### [Description of the task]
Please reproduce the listing in its entirety, exactly as shown.

### [Supplied data]
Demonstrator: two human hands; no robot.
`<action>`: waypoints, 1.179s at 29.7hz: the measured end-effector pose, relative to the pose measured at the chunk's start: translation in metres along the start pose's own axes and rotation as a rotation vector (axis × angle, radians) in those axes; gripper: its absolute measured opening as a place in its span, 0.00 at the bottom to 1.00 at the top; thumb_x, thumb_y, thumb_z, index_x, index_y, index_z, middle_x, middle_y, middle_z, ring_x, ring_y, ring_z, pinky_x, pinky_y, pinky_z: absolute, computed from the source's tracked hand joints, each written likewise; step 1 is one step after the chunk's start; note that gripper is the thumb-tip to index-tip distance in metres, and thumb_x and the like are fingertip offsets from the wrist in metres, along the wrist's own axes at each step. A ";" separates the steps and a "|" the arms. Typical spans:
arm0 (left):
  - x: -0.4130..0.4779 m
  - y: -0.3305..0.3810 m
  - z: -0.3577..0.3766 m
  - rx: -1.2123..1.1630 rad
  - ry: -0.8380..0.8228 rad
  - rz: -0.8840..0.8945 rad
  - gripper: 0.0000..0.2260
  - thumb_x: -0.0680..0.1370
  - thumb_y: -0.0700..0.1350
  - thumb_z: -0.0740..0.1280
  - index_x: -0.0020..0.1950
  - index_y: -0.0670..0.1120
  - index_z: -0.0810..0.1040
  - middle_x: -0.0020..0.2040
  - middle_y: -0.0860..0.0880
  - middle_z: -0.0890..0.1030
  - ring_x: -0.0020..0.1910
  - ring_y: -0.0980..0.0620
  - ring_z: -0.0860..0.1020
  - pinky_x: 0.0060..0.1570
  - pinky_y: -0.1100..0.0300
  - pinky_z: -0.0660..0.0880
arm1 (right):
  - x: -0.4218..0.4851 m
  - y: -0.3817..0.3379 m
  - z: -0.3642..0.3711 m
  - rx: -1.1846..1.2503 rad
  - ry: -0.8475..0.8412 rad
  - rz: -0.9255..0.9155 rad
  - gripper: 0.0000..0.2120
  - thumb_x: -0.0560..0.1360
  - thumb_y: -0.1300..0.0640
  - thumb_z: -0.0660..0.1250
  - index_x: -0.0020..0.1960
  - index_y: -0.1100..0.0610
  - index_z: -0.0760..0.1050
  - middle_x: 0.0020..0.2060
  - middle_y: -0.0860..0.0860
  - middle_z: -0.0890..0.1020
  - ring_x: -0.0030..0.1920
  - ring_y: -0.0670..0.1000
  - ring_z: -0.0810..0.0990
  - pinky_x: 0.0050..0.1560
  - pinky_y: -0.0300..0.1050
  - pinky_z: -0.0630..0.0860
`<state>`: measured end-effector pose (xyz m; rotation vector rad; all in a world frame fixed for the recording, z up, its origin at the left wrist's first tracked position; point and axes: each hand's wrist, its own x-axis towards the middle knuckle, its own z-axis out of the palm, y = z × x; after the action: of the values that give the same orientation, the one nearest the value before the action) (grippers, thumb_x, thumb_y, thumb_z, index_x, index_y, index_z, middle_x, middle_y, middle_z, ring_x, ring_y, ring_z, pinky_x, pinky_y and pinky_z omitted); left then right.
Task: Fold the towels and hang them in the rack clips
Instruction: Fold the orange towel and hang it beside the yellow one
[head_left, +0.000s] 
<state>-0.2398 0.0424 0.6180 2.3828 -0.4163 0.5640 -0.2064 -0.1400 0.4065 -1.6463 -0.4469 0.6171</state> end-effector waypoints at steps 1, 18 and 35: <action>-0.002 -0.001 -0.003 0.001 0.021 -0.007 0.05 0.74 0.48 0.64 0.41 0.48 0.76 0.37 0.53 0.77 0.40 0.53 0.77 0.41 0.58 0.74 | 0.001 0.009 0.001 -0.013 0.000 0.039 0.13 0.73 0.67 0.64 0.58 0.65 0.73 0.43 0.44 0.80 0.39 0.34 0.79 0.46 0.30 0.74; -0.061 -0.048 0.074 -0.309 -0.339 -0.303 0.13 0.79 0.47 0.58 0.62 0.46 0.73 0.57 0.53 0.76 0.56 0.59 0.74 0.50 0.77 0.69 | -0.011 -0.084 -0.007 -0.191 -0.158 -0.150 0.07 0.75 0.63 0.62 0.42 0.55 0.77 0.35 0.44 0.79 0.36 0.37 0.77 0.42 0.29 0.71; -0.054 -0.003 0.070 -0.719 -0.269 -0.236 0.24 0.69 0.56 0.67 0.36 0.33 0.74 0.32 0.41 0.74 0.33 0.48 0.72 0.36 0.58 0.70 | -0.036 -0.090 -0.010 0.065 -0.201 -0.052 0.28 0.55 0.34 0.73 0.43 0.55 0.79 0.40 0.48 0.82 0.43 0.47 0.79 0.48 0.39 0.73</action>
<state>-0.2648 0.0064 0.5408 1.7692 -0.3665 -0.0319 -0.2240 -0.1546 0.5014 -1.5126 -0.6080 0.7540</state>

### [Written answer]
Demonstrator: two human hands; no robot.
`<action>`: waypoints, 1.179s at 29.7hz: the measured end-effector pose, relative to the pose measured at the chunk's start: translation in metres along the start pose's own axes and rotation as a rotation vector (axis × angle, radians) in those axes; gripper: its absolute measured opening as a place in its span, 0.00 at the bottom to 1.00 at the top; thumb_x, thumb_y, thumb_z, index_x, index_y, index_z, middle_x, middle_y, middle_z, ring_x, ring_y, ring_z, pinky_x, pinky_y, pinky_z: absolute, computed from the source's tracked hand joints, each written likewise; step 1 is one step after the chunk's start; note that gripper is the thumb-tip to index-tip distance in metres, and thumb_x and the like are fingertip offsets from the wrist in metres, along the wrist's own axes at each step. A ";" separates the steps and a "|" the arms. Typical spans:
arm0 (left):
  - x: -0.4130..0.4779 m
  - y: -0.3305..0.3810 m
  - z: -0.3577..0.3766 m
  - rx: -1.2123..1.1630 rad
  - ry: -0.8380..0.8228 rad
  - rz: -0.8840..0.8945 rad
  - gripper: 0.0000..0.2260
  - thumb_x: -0.0680..0.1370
  - thumb_y: -0.0700..0.1350
  - thumb_z: -0.0740..0.1280
  - index_x: -0.0020..0.1950
  - index_y: -0.0670..0.1120
  - index_z: -0.0810..0.1040
  - middle_x: -0.0020..0.2040
  - middle_y: -0.0860..0.0880
  - middle_z: -0.0890..0.1030
  - ring_x: -0.0020..0.1910
  - ring_y: -0.0980..0.0620
  - ring_z: -0.0860..0.1020
  - pinky_x: 0.0060..0.1570
  - pinky_y: -0.1100..0.0300
  - pinky_z: -0.0660..0.0880
arm1 (right):
  - x: -0.4218..0.4851 m
  - y: -0.3817..0.3379 m
  - z: -0.3642..0.3711 m
  - rx: -1.1846..1.2503 rad
  - ry: -0.8475..0.8412 rad
  - rz: -0.9255..0.9155 rad
  - gripper: 0.0000..0.2120
  - thumb_x: -0.0560..0.1360
  - thumb_y: -0.1300..0.0640
  - thumb_z: -0.0660..0.1250
  - index_x: -0.0020..0.1960
  - index_y: -0.1100..0.0610
  - index_z: -0.0760..0.1050
  - middle_x: 0.0020..0.2060
  - middle_y: -0.0860..0.0860
  - middle_z: -0.0890..0.1020
  - ring_x: -0.0030..0.1920
  - ring_y: -0.0670..0.1000
  - ring_z: -0.0810..0.0990
  - pinky_x: 0.0050..0.1560
  - pinky_y: -0.0300..0.1050
  - pinky_z: -0.0630..0.0860
`<state>`: measured end-effector pose (xyz m; rotation vector rad; all in a world frame fixed for the recording, z up, its origin at the left wrist's first tracked position; point and axes: each hand's wrist, its own x-axis towards the middle knuckle, its own z-axis out of the palm, y = z × x; after the action: of the values that give the same orientation, the one nearest the value before the action) (grippers, thumb_x, thumb_y, thumb_z, index_x, index_y, index_z, middle_x, middle_y, middle_z, ring_x, ring_y, ring_z, pinky_x, pinky_y and pinky_z omitted); left then right.
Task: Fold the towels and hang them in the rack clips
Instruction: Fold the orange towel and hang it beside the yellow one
[head_left, +0.000s] 
<state>-0.2398 0.0424 0.6180 2.3828 -0.4163 0.5640 -0.2064 -0.1400 0.4065 -1.6463 -0.4469 0.6171</state> end-effector waypoints at steps 1, 18 and 35: <action>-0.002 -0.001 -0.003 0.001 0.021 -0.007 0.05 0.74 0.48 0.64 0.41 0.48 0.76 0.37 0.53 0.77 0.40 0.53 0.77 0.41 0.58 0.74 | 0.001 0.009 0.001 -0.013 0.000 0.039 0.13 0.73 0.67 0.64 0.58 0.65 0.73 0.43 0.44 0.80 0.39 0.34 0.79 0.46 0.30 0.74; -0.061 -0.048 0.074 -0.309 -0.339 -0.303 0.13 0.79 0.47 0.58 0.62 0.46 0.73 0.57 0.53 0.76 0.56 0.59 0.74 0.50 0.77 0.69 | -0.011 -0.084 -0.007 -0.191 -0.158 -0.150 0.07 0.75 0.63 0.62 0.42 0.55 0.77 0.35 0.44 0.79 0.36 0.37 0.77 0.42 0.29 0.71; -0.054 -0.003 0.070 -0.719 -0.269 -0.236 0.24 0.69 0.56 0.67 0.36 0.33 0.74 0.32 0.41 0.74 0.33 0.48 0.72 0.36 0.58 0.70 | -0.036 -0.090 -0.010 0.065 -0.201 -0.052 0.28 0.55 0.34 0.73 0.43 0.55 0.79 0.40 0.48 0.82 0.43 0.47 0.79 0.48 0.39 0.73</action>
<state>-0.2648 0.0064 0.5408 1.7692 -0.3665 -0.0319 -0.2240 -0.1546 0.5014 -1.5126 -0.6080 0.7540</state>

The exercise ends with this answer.